A guidare il percorso ai due presidenti è stato Stefano De Alessandri, amministratore delegato dell’Ansa, che ha spiegato come “queste immagini non siano solo ricordi, ma strumenti di educazione civile”. Mattarella si è fermato a lungo davanti alle foto che mostrano Falcone e Borsellino nei momenti privati, con amici e famiglia. “Ho avuto il privilegio di conoscerli e spesso frequentarli”, ha ricordato il capo dello Stato nel suo discorso in aula plenaria.
La memoria che guida la lotta alle mafie
La visita di Mattarella arriva in un momento in cui la cooperazione internazionale contro la criminalità organizzata torna a essere un tema caldo nel dibattito europeo. “La memoria di Falcone e Borsellino – ha detto Mattarella – non è solo un patrimonio italiano, ma di tutti coloro che credono nella legalità”. Lo ha detto davanti a una platea composta da diplomatici, funzionari ONU e studenti universitari. Il presidente ha sottolineato come “la lotta alle mafie è una sfida che riguarda tutto il mondo”, ricordando l’impegno delle istituzioni a diffondere la cultura della legalità anche oltre i confini nazionali.
Fonti del Quirinale sottolineano che la scelta di Vienna non è casuale: qui, nel 2000, è stata firmata la Convenzione ONU contro il crimine organizzato transnazionale, nota come Convenzione di Palermo. Un richiamo che Mattarella ha voluto evidenziare: “Falcone fu uno dei primi a capire la portata internazionale delle mafie”, ha detto, ricordando il ruolo del magistrato al Ministero della Giustizia negli anni Ottanta.
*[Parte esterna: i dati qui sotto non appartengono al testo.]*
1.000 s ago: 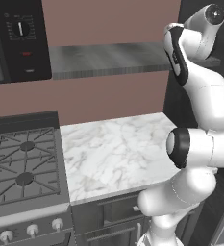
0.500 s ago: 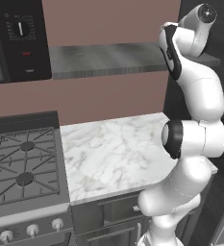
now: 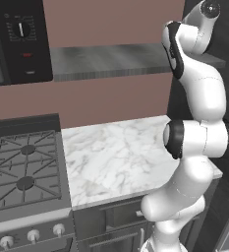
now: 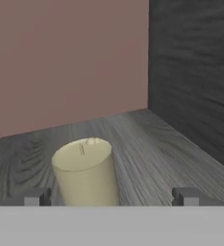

Tra storia privata e impegno pubblico
La mostra si articola in tre sezioni: la prima dedicata agli anni di formazione dei due magistrati; la seconda ai processi contro Cosa Nostra; la terza agli ultimi mesi prima delle stragi del 1992. Tra le immagini più toccanti, spiccano una foto di Falcone con la moglie Francesca Morvillo durante una vacanza in Sicilia e uno scatto di Borsellino con i figli nel giardino di casa. “Queste foto mostrano la normalità di chi ha scelto di servire lo Stato”, ha spiegato De Alessandri ai presenti.
La mostra resterà aperta fino al 30 novembre, visitabile su prenotazione dalle 9 alle 17. L’ingresso è gratuito per studenti e scuole. Secondo i dati forniti dall’ONU, nelle prime due settimane sono già stati oltre 2.000 i visitatori, molti giovani provenienti da Austria, Italia e altri Paesi europei.
Reazioni e prospettive
Al termine della visita, Mattarella si è fermato a parlare con alcuni studenti italiani che vivono a Vienna. “Falcone e Borsellino sono ancora oggi un esempio per chi crede nella giustizia”, ha detto Giulia, una ragazza iscritta all’università locale. Il presidente ha risposto con un sorriso: “Il loro coraggio vive nelle scelte di ogni giorno di ciascuno di noi”.
La giornata si è chiusa con un breve incontro bilaterale tra Mattarella e Van der Bellen. Al centro del colloquio, secondo fonti diplomatiche, il rafforzamento della collaborazione tra Italia e Austria per prevenire i reati transnazionali.
In un clima sobrio ma sentito, la visita del presidente ha riportato al centro l’importanza della memoria di due figure chiave della storia italiana recente. Una memoria che – come ha ricordato Mattarella – “non può essere separata dall’impegno concreto contro ogni forma di criminalità”.